Это свидетельство могло быть довольно опасным, и сулило бы Лоллии Петине крупные неприятности, если бы Сальвидиен, собирая все возможные сведения, не прослышал кое-что и об Апикате. Он не растерялся, мысленно выстроив линию защиты, даже и без предварительной подготовки.
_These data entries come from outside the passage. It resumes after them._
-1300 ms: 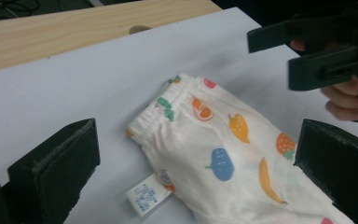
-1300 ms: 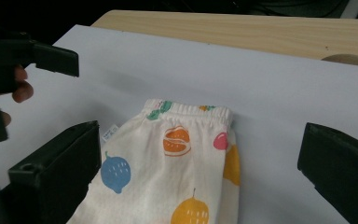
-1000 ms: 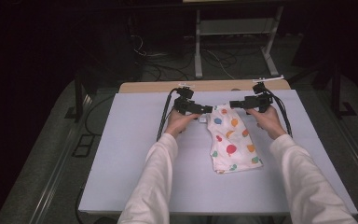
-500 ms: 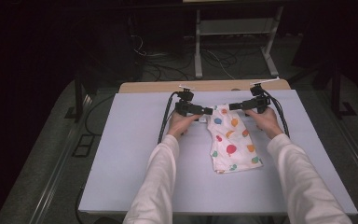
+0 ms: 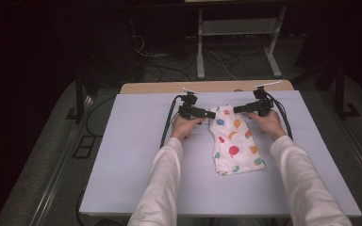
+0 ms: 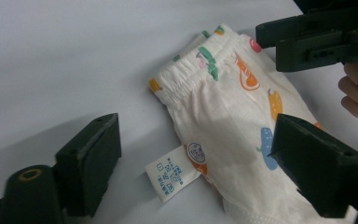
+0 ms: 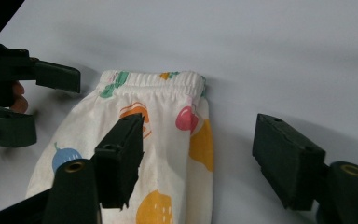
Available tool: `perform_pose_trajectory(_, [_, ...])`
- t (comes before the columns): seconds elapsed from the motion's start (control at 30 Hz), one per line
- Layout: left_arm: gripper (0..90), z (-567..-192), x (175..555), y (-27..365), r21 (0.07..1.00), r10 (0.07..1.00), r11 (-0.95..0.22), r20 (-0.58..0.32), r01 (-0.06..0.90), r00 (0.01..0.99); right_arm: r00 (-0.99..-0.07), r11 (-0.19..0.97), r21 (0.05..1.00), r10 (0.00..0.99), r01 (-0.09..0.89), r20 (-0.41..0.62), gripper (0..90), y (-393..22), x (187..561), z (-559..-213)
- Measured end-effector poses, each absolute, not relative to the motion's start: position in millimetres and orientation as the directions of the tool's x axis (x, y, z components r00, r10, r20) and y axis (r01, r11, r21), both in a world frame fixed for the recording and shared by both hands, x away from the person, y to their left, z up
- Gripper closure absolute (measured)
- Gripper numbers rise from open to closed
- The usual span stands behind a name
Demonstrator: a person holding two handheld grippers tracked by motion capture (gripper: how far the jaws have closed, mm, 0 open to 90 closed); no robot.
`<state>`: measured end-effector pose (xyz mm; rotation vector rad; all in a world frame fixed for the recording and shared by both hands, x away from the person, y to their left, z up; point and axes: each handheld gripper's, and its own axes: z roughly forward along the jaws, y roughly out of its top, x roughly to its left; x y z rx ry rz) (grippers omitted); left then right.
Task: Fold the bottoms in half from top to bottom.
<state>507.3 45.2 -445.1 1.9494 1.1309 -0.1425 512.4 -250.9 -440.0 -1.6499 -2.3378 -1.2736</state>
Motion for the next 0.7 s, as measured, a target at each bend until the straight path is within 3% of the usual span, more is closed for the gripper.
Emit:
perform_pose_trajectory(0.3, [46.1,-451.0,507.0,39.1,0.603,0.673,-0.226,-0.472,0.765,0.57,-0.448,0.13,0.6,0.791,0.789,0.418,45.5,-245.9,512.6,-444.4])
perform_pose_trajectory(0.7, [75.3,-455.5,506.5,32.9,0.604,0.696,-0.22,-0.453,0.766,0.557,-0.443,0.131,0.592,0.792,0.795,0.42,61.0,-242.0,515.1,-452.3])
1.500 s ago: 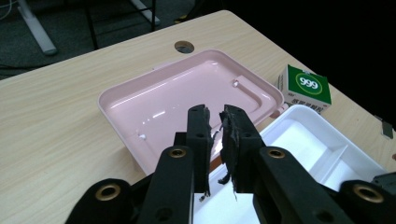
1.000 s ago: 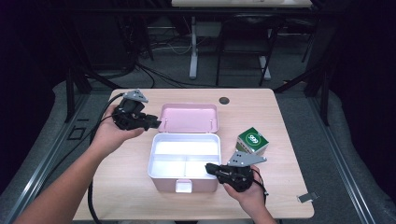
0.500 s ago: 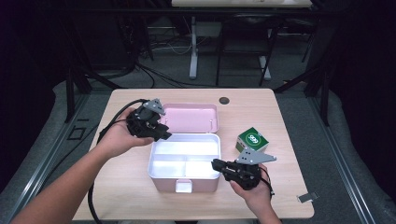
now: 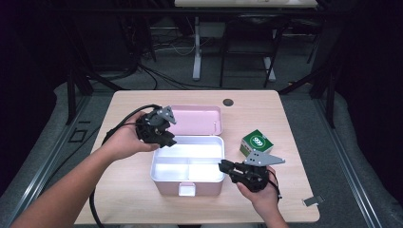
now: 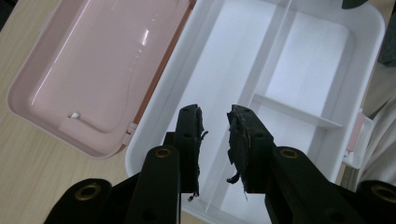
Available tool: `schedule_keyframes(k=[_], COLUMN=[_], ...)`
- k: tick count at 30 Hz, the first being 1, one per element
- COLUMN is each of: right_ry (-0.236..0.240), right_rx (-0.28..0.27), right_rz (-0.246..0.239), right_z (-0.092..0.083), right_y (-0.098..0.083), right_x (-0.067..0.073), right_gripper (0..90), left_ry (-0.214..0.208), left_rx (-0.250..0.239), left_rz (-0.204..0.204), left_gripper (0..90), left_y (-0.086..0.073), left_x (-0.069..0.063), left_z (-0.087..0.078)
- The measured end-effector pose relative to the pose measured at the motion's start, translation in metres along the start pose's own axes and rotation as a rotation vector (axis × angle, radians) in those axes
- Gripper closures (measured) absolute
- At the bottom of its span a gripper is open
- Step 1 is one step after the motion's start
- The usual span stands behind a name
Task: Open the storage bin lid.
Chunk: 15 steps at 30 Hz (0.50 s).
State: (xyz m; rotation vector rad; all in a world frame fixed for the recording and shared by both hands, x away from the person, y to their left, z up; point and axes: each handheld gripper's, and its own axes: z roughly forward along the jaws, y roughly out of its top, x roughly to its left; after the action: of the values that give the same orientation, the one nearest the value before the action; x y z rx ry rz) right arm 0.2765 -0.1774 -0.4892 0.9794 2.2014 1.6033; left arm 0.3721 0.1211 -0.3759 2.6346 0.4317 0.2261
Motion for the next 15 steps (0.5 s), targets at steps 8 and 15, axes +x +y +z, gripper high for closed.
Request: schedule_keyframes(k=[8,15], right_ry=[-0.006,-0.011], right_rx=[-0.006,-0.007], right_rz=[0.009,0.011], right_z=[-0.002,-0.003], right_y=[0.0,-0.001], right_x=[-0.002,-0.004], right_gripper=[76.5,76.2], left_ry=[-0.007,-0.002], left_rx=[0.079,0.153], left_rz=[0.065,0.129], left_gripper=[74.6,76.7], left_y=[0.005,0.014], left_x=[-0.005,-0.013], left_z=[0.011,0.021])
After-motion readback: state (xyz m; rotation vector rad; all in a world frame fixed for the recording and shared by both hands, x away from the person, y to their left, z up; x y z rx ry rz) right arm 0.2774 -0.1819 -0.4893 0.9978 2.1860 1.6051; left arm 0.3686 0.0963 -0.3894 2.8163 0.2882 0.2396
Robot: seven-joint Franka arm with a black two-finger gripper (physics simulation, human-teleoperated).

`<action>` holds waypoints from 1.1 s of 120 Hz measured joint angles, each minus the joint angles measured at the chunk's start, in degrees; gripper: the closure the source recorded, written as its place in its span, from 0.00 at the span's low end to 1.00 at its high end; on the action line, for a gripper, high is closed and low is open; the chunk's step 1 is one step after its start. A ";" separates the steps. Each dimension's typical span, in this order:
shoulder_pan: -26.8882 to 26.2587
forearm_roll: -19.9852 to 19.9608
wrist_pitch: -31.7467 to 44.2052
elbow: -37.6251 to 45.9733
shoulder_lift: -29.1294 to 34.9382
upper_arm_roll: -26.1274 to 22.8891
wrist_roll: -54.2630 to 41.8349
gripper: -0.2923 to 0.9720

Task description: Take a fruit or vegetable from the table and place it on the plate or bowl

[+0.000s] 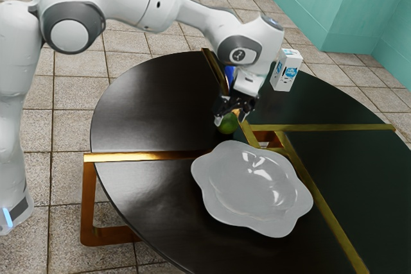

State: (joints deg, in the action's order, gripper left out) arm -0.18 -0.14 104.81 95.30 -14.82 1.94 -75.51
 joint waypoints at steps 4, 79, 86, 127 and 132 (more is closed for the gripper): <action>0.00 -0.01 0.03 0.00 -0.12 0.00 -0.04 0.23; 0.00 0.05 0.33 -2.99 -3.55 -0.44 -0.43 0.23; 0.00 0.05 0.36 -3.04 -3.93 -0.44 -0.44 0.23; 0.07 0.04 0.52 -3.06 -4.91 -0.25 -0.41 0.23; 0.08 0.02 0.53 -3.04 -4.96 -0.19 -0.40 0.23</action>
State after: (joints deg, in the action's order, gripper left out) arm -0.10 -0.12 105.34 92.25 -19.78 1.75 -75.91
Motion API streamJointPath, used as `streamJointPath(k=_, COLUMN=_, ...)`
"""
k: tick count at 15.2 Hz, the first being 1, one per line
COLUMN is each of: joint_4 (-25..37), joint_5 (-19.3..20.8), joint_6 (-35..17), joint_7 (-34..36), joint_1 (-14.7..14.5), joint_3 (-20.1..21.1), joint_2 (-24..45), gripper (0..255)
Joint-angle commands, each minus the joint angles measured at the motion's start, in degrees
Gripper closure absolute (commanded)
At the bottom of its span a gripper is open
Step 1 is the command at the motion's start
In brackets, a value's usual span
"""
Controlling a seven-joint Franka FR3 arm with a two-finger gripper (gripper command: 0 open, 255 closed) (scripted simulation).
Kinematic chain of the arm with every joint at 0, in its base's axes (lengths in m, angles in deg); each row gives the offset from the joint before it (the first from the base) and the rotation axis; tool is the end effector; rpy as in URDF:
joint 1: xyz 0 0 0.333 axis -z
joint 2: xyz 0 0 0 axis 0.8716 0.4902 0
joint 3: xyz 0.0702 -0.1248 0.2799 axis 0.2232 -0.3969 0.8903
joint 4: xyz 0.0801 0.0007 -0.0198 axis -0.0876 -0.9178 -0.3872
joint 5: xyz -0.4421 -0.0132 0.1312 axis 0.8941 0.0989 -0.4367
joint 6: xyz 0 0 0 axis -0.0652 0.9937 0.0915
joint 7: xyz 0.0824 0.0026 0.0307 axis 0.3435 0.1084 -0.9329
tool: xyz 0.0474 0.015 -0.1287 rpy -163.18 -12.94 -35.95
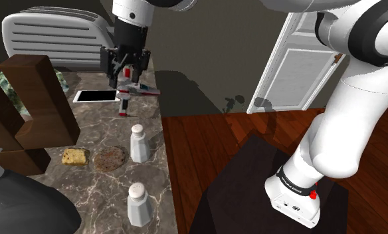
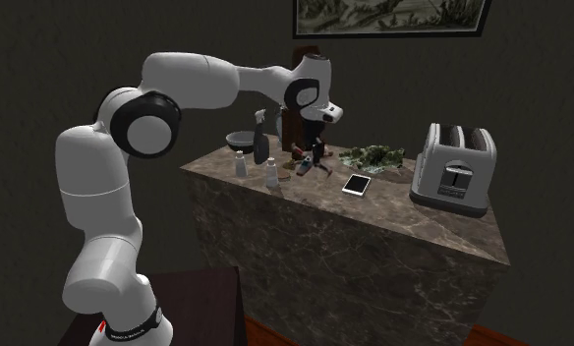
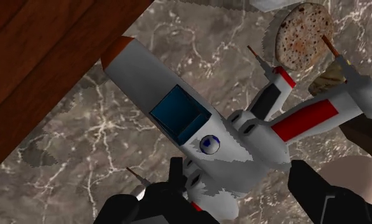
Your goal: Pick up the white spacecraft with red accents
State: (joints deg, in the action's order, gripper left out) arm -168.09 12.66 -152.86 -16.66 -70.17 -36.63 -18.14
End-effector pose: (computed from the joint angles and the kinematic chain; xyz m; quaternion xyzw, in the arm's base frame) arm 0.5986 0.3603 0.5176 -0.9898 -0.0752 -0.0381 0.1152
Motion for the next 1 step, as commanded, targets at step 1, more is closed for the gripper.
streamJointPath(k=1, joint_4=0.4, joint_5=0.0, joint_6=0.4, joint_7=0.1, joint_1=0.0, joint_3=0.0, joint_2=0.0, gripper=255)
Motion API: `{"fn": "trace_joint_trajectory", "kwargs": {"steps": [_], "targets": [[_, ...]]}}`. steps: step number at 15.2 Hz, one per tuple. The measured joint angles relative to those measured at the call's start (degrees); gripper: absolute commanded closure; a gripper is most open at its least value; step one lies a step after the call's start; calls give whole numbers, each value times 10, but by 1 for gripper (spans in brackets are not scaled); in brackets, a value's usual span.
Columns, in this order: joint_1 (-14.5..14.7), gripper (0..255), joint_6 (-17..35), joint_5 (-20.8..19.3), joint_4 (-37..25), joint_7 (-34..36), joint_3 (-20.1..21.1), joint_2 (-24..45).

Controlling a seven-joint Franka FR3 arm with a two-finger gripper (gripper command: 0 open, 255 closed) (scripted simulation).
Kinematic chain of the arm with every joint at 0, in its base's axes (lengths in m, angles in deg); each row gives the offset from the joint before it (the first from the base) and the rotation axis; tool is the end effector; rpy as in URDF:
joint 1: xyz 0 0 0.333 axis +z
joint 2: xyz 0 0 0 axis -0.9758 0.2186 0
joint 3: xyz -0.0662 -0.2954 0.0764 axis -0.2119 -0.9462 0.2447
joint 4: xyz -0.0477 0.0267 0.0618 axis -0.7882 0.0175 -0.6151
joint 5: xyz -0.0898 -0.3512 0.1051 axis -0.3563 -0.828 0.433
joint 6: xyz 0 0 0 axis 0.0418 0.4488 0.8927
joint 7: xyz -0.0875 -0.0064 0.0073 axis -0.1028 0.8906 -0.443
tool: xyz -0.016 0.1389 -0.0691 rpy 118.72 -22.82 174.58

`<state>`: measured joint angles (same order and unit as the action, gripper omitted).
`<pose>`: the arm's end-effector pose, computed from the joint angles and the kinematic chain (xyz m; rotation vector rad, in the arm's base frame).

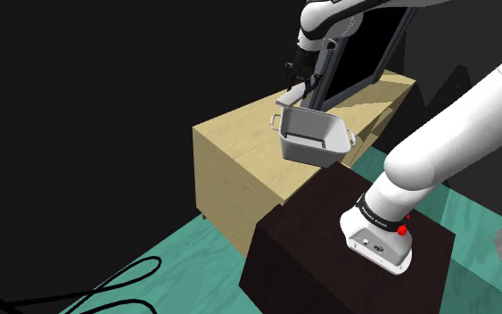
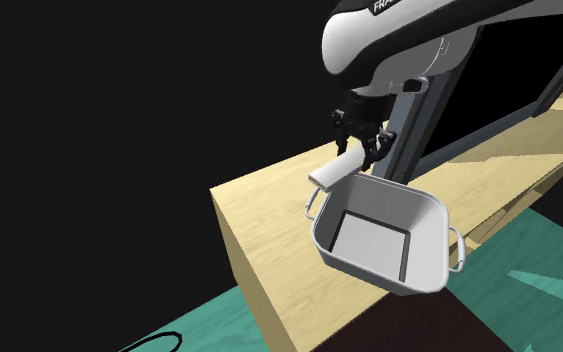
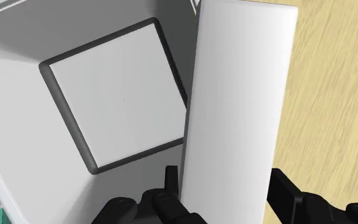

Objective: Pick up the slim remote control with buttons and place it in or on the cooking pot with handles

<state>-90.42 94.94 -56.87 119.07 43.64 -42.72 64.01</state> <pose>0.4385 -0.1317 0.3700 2.4044 -1.9904 -0.0087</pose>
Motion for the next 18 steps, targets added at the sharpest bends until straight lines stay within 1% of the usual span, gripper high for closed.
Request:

Следующим свидетелем обвинения был Хармид, аттестованный ученейшим каллиграфом и переписчиком – чем-то он напомнил Сальвидиену Мимнерма, но если ритор был красив собою, статен и со вкусом одет, то каллиграф представлялся злосчастной пародией на тот же тип светского мудреца и златоуста. Борода его и волосы были излишне тщательно завиты, одежда, хотя и новая, сидела на нем самым жалким образом, будто он к ней не привык, а голос у него был излишне резок и визглив. Этим голосом он сообщил, что его домоправительница Гермина, женщина почтенная, хозяйственная и вообще исполненная всяческих достоинств, неоднократно говорила ему, что слышала от рабов Лоллии Петины, занимающихся закупками в городе, так и от торговцев, посещающих ее дом, что-де, названная Петина пускает к себе в спальню различных молодцев, с которыми проводит время без всякого стыда. А в имении Гортины она устраивает доподлинные оргии, транжиря при том имущество, оставленное ей покойным мужем. Завершил Хармид свою речь призывом очистить Гортины от всех богопротивностей, что там творятся, и, покуда имение полностью не разорено, передать его в руки Апрония Евтидима.